Se garder de généraliser : Le principal défi que pose un marché constitué de plusieurs pays est la compréhension des différentes cultures. L’Europe n’est pas un bloc culturel homogène. Par exemple, les pratiques des Allemands diffèrent de celles des Espagnols ou des Italiens. Vous devez connaître la culture du marché sur lequel vous êtes; c’est pourquoi les représentants locaux sont utiles.
Prêter attention à la devise : L’UE compte 11 devises, et les 50 pays qui forment l’Europe en comptent 28. Vos coûts seront établis selon celles-ci, alors tenez compte des taux de change. Seuls 19 pays de l’UE font partie de l’union monétaire qu’est la zone euro.
Maîtriser son marché : Vous devez adapter votre produit au marché cible. Par exemple, les Allemands privilégient la qualité, peu importe le prix. D’autres privilégient plutôt le prix. En raison de ces différences, vous devez aussi adapter vos arguments de vente.

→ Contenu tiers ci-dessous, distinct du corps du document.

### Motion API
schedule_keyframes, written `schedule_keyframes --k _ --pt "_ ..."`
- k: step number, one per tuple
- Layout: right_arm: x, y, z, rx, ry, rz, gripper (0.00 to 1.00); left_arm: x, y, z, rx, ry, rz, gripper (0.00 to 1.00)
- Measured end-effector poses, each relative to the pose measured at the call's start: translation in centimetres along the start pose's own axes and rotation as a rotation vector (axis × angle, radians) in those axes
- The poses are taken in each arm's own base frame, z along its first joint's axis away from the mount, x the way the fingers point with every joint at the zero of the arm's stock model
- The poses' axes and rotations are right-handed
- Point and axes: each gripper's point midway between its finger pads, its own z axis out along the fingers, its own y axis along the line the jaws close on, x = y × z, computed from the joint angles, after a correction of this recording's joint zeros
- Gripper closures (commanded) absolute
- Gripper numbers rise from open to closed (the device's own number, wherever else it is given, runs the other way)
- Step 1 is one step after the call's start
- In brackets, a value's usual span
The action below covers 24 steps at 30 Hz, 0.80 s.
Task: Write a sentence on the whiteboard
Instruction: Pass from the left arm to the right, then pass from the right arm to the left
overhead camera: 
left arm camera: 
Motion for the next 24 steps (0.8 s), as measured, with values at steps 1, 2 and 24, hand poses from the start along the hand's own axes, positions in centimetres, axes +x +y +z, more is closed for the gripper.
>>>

Recourir à un traducteur : Comme l’UE compte 24 langues officielles, vous devez adapter vos emballages de produits. Par exemple, les Polonais voudront des emballages en polonais. En outre, ne négligez pas la qualité de la traduction. Une campagne a déjà promu le tonique Schweppes comme une « eau de toilette » – rien de bien ragoûtant!
Apprendre les règles : Certaines règles s’appliquent à l’ensemble de l’Europe, mais beaucoup d’autres émanent des nombreux ordres de gouvernement. La fiscalité, le salaire minimum, l’inscription des entreprises, l’embauche et le licenciement sont réglementés à l’échelle nationale ou régionale, et varient d’un pays à l’autre.